The heights behind the station were our old friends the Black Hills, which, according to the Canadian, extend with few breaks as far as Denver City. They are covered with dark green pine; at a distance it looks black, and the woods shelter a variety of wild beasts, the grizzly bear among the number. In the more grassy spaces mustangs, sure-footed as mountain goats, roam uncaught; and at the foot of the hills the slopes are well stocked with antelope, deer, and hares, here called rabbits. The principal birds are the sage-hen (Tetrao urophasianus) and the prairie-hen (T. pratensis). The former, also called the cock of the plains, is a fine, strong-flying grouse, about the size of a full-grown barn-door fowl, or, when younger, of a European pheasant, which, indeed, the form of the tail, as the name denotes, greatly resembles, and the neck is smooth like the partridge of the Old World.[84] Birds of the year are considered good eating: after their first winter the flesh is so impregnated with the intolerable odor of wild sage that none but a starving man can touch it. The prairie-hen, also called the “heath-hen” and the “pinnated grouse,” affects the plains of Illinois and Missouri, and is rarely found so far west as the Black Hills: it is not a migratory bird. The pinnæ from which it derives its name are little wing-like tufts on both sides of the neck, small in the female, large in the male. The cock, moreover, has a stripe of skin running down the neck, which changes its natural color toward pairing-time, and becomes of a reddish yellow: it swells like a turkey-cock’s wattles, till the head seems buried between two monstrous protuberances, the owner spreading out its tail, sweeping the ground with its wings, and booming somewhat like a bittern. Both of these birds, which are strong on the wing, and give good sport, might probably be naturalized in Europe, and the “Société d’Acclimatisation” would do well to think of it.

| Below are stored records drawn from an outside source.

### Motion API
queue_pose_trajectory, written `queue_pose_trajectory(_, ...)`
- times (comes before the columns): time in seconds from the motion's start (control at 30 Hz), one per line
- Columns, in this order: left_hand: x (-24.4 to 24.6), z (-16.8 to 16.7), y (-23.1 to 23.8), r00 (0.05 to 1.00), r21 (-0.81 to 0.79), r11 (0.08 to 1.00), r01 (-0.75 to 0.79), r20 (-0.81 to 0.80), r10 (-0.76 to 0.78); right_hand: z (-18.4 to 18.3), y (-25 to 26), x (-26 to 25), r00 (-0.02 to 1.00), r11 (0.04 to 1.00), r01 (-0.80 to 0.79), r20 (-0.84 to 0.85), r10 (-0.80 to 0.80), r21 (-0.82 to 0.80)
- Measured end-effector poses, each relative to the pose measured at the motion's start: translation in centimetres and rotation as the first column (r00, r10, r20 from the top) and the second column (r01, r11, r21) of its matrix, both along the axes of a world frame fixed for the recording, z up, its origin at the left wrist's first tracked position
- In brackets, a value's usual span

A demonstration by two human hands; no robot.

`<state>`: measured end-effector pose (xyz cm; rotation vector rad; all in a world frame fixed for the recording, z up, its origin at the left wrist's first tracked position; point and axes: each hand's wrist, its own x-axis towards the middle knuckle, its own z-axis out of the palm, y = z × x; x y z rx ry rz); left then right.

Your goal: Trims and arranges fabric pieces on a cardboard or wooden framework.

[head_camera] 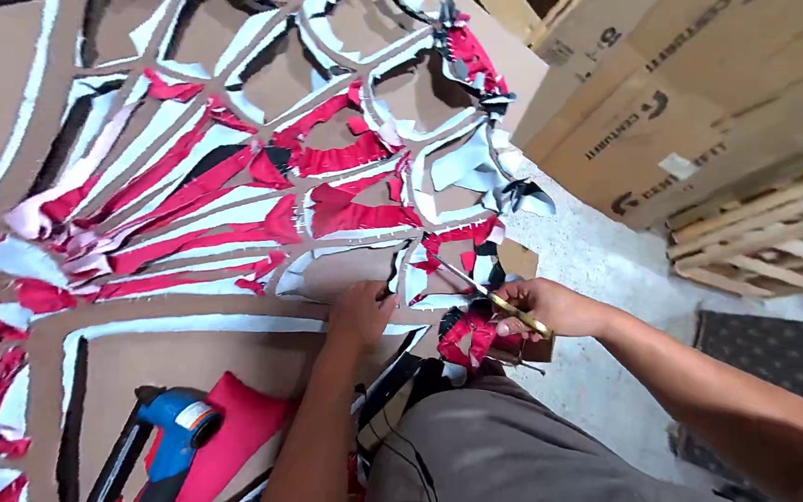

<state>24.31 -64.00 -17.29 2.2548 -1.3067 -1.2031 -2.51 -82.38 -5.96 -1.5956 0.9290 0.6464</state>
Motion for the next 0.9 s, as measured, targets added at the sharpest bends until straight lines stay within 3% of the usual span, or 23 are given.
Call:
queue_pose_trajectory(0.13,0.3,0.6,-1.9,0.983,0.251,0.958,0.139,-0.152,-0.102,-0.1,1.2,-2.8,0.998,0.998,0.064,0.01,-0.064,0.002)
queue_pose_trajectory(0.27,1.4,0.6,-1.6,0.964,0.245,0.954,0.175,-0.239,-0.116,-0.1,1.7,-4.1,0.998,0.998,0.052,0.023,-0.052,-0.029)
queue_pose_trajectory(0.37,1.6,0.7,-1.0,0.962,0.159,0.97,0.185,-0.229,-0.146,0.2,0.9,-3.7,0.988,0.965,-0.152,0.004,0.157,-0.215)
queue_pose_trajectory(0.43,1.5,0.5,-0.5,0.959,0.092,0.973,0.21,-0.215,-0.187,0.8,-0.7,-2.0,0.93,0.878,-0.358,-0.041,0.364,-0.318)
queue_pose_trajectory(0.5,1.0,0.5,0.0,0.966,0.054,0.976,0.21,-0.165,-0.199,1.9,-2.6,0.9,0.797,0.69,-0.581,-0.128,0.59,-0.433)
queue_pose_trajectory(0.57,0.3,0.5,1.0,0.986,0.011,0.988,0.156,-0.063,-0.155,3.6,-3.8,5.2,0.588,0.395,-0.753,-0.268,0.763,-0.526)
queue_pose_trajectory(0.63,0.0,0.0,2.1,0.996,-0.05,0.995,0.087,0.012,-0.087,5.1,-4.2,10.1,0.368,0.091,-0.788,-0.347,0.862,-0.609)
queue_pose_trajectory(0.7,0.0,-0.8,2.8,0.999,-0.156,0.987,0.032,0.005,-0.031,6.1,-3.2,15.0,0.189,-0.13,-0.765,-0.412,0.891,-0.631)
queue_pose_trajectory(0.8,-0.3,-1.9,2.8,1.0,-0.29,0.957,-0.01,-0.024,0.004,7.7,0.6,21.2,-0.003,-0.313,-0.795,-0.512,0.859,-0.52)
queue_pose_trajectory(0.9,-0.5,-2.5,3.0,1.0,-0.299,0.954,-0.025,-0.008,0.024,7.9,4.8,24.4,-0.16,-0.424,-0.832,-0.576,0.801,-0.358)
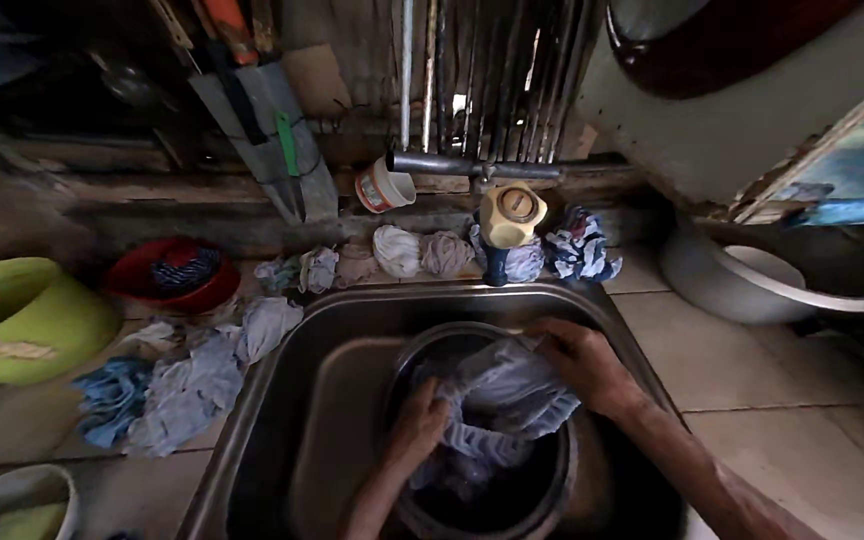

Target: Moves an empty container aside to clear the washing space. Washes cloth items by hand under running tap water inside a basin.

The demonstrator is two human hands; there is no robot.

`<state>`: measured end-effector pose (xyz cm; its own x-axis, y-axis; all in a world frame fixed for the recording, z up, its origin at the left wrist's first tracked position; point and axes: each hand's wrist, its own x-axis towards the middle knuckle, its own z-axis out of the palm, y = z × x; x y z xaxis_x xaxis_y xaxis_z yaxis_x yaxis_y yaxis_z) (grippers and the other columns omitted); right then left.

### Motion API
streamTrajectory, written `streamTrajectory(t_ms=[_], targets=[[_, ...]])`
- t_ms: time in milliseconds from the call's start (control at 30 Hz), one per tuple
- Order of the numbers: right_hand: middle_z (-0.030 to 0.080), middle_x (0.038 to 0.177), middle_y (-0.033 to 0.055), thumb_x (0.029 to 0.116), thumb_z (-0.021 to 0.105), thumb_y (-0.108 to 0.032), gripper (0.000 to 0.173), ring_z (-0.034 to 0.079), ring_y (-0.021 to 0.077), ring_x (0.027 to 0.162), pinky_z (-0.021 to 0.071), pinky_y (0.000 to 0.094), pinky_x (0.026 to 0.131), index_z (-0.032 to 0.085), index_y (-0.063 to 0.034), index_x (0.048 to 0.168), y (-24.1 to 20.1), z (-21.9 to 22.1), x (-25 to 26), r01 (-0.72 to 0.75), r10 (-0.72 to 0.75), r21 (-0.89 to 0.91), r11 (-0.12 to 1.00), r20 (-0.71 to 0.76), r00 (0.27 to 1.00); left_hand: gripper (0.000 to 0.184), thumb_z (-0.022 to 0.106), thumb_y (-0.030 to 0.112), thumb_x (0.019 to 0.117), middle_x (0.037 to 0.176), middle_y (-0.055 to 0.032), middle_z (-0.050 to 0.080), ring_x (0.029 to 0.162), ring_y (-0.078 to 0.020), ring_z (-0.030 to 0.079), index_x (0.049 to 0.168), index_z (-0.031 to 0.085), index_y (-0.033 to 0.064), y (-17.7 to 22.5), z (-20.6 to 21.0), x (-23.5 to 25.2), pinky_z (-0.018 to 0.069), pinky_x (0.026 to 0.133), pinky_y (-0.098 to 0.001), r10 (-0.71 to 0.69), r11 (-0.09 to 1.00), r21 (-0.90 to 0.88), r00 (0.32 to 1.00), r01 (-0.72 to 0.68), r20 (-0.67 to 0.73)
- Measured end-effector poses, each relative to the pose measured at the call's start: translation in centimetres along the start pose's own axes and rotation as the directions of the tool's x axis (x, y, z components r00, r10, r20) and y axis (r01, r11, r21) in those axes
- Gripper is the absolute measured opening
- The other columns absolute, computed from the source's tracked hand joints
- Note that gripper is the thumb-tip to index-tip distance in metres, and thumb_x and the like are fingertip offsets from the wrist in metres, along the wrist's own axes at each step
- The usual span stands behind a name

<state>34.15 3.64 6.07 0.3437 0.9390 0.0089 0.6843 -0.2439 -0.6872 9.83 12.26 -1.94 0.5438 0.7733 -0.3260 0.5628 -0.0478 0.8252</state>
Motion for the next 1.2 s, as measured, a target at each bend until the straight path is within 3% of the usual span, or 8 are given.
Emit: streamTrajectory(t_ms=[167,333,400,500,667,800,1033,1200], targets=[[0.067,0.118,0.0164,0.0952,0.073,-0.02,0.025,0.066,0.0306,0.108,0.0542,0.0501,0.096,0.074,-0.0113,0.119,4.1,3.1,1.2,-0.08,0.097,-0.115,0.99,0.149,0.984,0.034,0.052,0.014,0.1055,0.133,-0.0144,0.064,0.118,-0.0251,0.064,0.139,0.058,0.0076,2.9,-5.5,0.7,0.0508,0.101,-0.0448,-0.01,0.983,0.181,1.0,0.009,0.004],[0.057,0.142,0.02,0.0968,0.066,-0.018,0.037,0.049,0.0398,0.136,0.0415,0.0546,0.113,0.067,-0.0134,0.134,3.3,9.0,-1.6,0.107,-0.023,-0.257,0.96,0.31,0.95,0.046,0.06,0.013,0.0986,0.152,-0.0192,0.048,0.138,-0.0382,0.048,0.145,0.056,0.0127,1.5,-1.8,0.9,0.0426,0.113,-0.0527,0.039,0.712,0.697,0.995,-0.089,0.087],[0.058,0.142,0.019,0.1011,0.06,-0.024,0.036,0.052,0.0397,0.135,0.0418,0.0565,0.113,0.066,-0.0108,0.134,3.2,11.3,-3.3,0.125,0.004,-0.239,0.963,0.476,0.879,0.037,0.061,0.009,0.097,0.145,-0.021,0.053,0.137,-0.0407,0.048,0.134,0.064,0.0066,0.3,0.3,0.5,0.0407,0.114,-0.053,0.162,0.653,0.699,0.956,-0.29,0.245],[0.055,0.148,0.0153,0.104,0.054,-0.042,0.049,0.046,0.0398,0.14,0.0327,0.0602,0.117,0.056,-0.0154,0.145,4.8,13.7,-4.0,0.113,0.11,-0.315,0.942,0.609,0.786,0.045,0.067,0.014,0.0957,0.151,-0.0141,0.051,0.143,-0.0371,0.043,0.14,0.061,0.0132,-1.9,2.3,1.2,0.0369,0.116,-0.0562,0.005,0.692,0.634,0.88,-0.346,0.475],[0.044,0.159,0.0124,0.1003,0.06,-0.042,0.055,0.038,0.0402,0.146,0.0271,0.0658,0.117,0.049,-0.0278,0.153,5.4,14.5,-4.4,0.079,0.221,-0.417,0.905,0.623,0.75,0.049,0.058,0.013,0.1015,0.161,-0.0119,0.041,0.151,-0.0422,0.031,0.15,0.052,0.0202,-5.2,5.4,1.0,0.0263,0.113,-0.0727,-0.092,0.638,0.739,0.931,-0.216,0.352],[0.062,0.135,0.0227,0.0977,0.065,-0.043,0.049,0.056,0.0454,0.127,0.0422,0.0688,0.104,0.063,-0.0119,0.135,4.9,12.1,-4.4,0.141,0.243,-0.428,0.893,0.72,0.65,0.053,0.069,0.013,0.0924,0.153,-0.0145,0.05,0.142,-0.0418,0.044,0.144,0.057,0.016,-4.0,3.2,-0.2,0.0367,0.109,-0.0692,-0.104,0.647,0.714,0.897,-0.267,0.429],[0.067,0.13,0.007,0.101,0.06,-0.038,0.032,0.064,0.0247,0.119,0.051,0.0527,0.101,0.072,-0.0195,0.124,4.3,4.1,-4.1,0.265,-0.163,-0.109,0.958,0.553,0.817,0.027,0.054,0.012,0.1045,0.122,-0.0216,0.069,0.119,-0.0354,0.064,0.121,0.072,0.0014,1.7,-6.2,-1.9,0.0464,0.108,-0.0505,0.054,0.748,0.555,0.868,-0.363,0.494],[0.073,0.099,0.005,0.1004,0.063,-0.027,0.023,0.069,0.015,0.089,0.0571,0.0395,0.084,0.075,-0.0107,0.111,-1.7,-2.4,-4.1,0.404,-0.389,0.044,0.914,0.384,0.838,0.021,0.061,0.017,0.103,0.102,-0.0125,0.072,0.094,-0.0222,0.068,0.115,0.072,0.0036,10.4,-11.1,-5.8,0.0539,0.089,-0.0435,0.211,0.802,0.421,0.86,-0.424,0.465]])
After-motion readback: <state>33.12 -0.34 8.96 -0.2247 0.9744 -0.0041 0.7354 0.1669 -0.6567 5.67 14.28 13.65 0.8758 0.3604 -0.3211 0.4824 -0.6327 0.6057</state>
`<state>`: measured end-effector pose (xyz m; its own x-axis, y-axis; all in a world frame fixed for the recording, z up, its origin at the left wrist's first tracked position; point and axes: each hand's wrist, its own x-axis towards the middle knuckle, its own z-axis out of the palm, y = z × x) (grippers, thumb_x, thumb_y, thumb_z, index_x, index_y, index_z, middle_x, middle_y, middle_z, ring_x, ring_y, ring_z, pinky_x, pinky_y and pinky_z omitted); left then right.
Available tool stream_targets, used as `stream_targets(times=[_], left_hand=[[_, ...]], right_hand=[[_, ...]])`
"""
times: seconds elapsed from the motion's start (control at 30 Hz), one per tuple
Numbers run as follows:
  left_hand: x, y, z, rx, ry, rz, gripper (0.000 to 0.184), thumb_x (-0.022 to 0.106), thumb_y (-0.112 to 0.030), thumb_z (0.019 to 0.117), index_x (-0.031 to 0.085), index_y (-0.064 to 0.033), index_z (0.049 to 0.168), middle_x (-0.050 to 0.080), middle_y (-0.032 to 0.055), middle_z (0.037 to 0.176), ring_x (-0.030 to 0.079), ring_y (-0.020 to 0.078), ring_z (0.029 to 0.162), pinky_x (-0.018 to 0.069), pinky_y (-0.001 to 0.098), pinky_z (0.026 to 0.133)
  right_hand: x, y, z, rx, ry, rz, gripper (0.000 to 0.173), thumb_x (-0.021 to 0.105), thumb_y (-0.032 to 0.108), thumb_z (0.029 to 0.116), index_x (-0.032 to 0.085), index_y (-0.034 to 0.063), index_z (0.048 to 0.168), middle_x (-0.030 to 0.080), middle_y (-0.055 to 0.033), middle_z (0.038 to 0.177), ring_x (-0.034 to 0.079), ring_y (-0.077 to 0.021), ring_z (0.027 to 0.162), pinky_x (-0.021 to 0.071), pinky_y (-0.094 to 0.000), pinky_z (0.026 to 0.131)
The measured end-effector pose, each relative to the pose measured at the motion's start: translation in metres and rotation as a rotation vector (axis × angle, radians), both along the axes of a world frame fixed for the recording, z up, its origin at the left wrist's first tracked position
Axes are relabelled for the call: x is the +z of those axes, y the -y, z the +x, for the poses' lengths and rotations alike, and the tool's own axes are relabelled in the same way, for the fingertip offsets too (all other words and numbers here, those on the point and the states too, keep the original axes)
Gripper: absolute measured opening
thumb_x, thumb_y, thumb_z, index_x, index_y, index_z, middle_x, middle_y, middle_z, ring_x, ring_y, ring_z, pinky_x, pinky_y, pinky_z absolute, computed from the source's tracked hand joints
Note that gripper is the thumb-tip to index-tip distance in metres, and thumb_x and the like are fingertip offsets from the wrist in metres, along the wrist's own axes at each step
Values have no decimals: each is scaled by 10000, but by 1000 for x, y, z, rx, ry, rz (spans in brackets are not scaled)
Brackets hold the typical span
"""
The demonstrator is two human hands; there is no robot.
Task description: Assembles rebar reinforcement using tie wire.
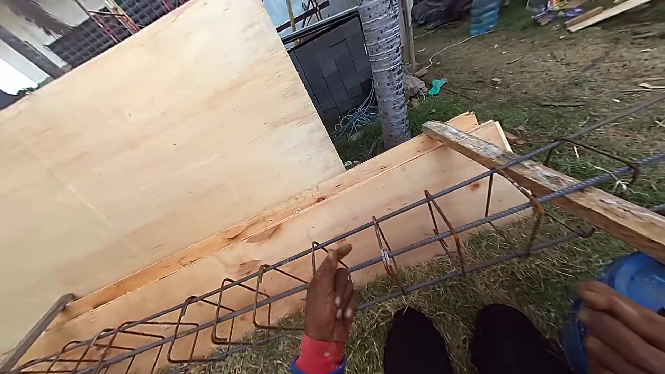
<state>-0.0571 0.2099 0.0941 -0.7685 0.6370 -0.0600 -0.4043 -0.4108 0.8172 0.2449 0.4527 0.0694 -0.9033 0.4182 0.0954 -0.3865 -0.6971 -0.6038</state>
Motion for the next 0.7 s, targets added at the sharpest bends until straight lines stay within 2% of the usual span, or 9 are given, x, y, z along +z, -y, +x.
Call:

[84] The trivial names for organic nature are as confused and confusing in America as in India, in consequence of the Old Country terms applied, per fas et nefas, to New Country growths: for instance, the spruce grouse is the Canadian partridge; the ruffled grouse is the partridge of New England and New York, and the pheasant of New Jersey and the Southern States; while in the latter the common quail (O. Virginiana) is called “partridge.”
THE WAR-PARTY.Returning to the station, I found that a war-party of Arapahoes had just alighted in a thin copse hard by. They looked less like warriors than like a band of horse-stealers; and, though they had set out with the determination of bringing back some Yuta scalps and fingers,[85] they had not succeeded. On these occasions the young braves are generally very sulky—a fact which they take care to show by short speech and rude gestures, throwing about and roughly handling, like spoiled children, whatever comes in their way. At such times one must always be prepared for a word and a blow; and, indeed, most Indian fighters justify themselves in taking the initiative, as, of course, it is a great thing to secure first chance. However we may yearn toward our “poor black brother,” it is hard not to sympathize with the white in many aggressions against the ferocious and capricious so-called Red Man. The war-party consisted of about a dozen warriors, with a few limber, lither-looking lads. They had sundry lean, sore-backed nags, which were presently turned out to graze. Dirty rags formed the dress of the band; their arms were the usual light lances, garnished with leather at the handles, with two cropped tufts and a long loose feather dangling from them. They had bows shaped like the Grecian Cupid’s, strengthened with sinews and tipped with wire, and arrows of light wood, with three feathers—Captain Marcy says, two intersecting at right angles; but I have never seen this arrangement—and small triangular iron piles. Their shields were plain targes—double folds of raw buffalo hide, apparently unstuffed, and quite unadorned. They carried mangy buffalo robes; and scattered upon the ground was a variety of belts, baldricks, and pouches, with split porcupine quills dyed a saffron yellow.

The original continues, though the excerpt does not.